PEOPLE don’t want to go to court to resolve a dispute, and only do so as a last resort. Therefore it is vital that when they need to, anyone can access justice as inexpensively and fairly as possible.
The modernisation of the Scottish courts system through the Courts Reform Bill is long overdue. The new law will be the cornerstone of access to justice for consumers, so the government must get it right.
Which? supports the plans to move business below the value of £150,000 out of the Court of Session and into sheriff courts, making litigation less expensive and lengthy for most people.
Of course there will always be cases of such complexity or public interest that they must stay in the Court of Session, but these will be the exceptions.

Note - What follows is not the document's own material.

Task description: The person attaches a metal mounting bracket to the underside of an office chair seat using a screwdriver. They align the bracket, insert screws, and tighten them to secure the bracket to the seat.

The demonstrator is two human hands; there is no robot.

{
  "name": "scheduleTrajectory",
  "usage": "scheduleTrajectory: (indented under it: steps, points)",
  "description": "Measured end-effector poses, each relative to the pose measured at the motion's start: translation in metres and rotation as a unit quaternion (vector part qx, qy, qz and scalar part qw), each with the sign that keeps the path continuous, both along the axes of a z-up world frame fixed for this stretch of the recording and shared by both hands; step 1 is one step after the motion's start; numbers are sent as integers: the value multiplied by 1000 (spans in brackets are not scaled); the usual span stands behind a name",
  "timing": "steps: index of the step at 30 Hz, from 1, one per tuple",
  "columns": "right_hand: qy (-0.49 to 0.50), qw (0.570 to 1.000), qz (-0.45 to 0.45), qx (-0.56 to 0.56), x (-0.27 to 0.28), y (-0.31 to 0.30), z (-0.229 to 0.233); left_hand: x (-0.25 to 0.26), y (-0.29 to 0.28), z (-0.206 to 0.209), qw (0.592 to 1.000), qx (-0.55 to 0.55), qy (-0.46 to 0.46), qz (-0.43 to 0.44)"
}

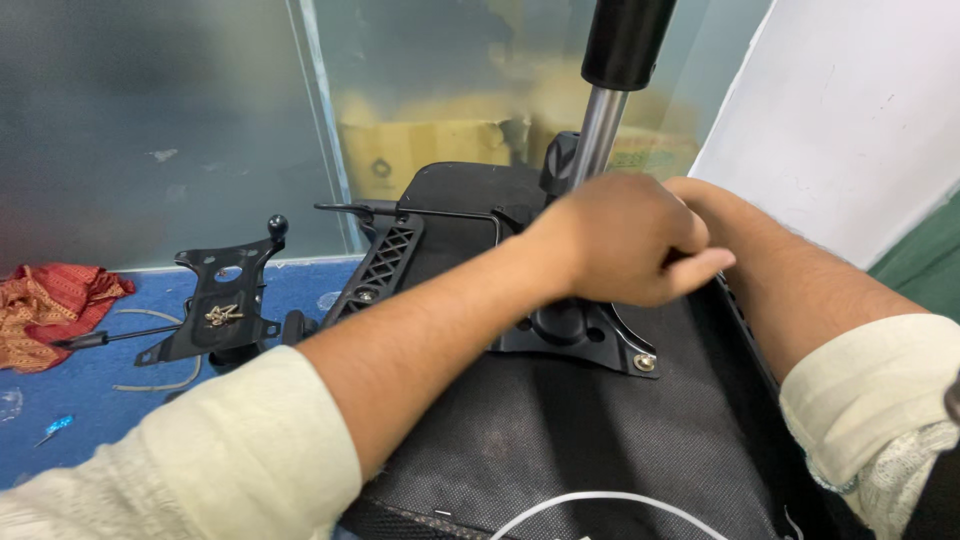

We also think it’s right to introduce a third tier of judiciary through the new summary sheriffs. They should have an inquisitorial role, and to that end they could come through a wider range of backgrounds, perhaps with mediation experience.
And they need to have their own career paths so that the role is not devalued and undermined.
A new, specialised personal injury court will streamline the process and aid effectiveness, again cutting costs in everyone’s interests, and helping people to avoid expensive and unnecessary claims management companies.
For consumers the main interest, of course, is in the new Simple Procedure which will replace the small claims system. This is essential to provide a low-cost way for people to seek redress for poor goods and services.
In the past we know that too many consumers haven’t been able to afford to go to court when they’ve been let down by a builder, or lost money on a poor holiday or dodgy car.
We want to see the new simple procedure live up to its name with a problem-solving attitude, without the unnecessary pomp and ceremony of a full court, and the expense and delays that often result.
The Simple Procedure should be easy for consumers to understand, so that they don’t need to engage a lawyer.
We need better information provision for the public, and better case management so that sheriffs aren’t wasting their time and experience shuffling paperwork.
But in addition to simplicity the public needs to see some fresh thinking here about how to make the courts more accessible.
In our experience as a consumer organisation, people want justice that’s delivered as cost-effectively as possible, and they don’t consider it second best just because it’s made convenient.
So why can’t civil courts sit at weekends or in evenings?
Since we are all concerned about the reduction in court buildings, let’s use the existing ones to their full capacity – another good reason why summary sheriffs should work differently to deliver justice, not least because at present, civil cases often get shoved aside for criminal cases.
And if we can’t afford so many court buildings, then we need to move into the 21st century and use information technology systems to let people give evidence, send in documents or bring a case to court, cutting down expensive and stressful delay for litigants.
With Scotland’s geography, we should also allow people to cut down on travel where we can. Summary sheriffs could also deal with more cases if they used conference calling.
The ceiling for Simple Procedure needs to be raised to £10,000 too, as the current £3,000 level is hopelessly outdated for covering all the things people buy these days, and even £5,000 is looking much too low.
Finally, most people want their problems resolved without going to court if possible, so why isn’t Alternative Dispute Resolution – schemes that enable two parties to reach agreement without the courts – being built into the system far more fully? We need a genuine whole system approach to these reforms. It’s not there yet but it really needs to be.
Getting the courts fit for purpose is crucial. Making it easier to resolve disputes faster is good for individuals and businesses. Putting consumers at the heart of the new system is the key to getting it right.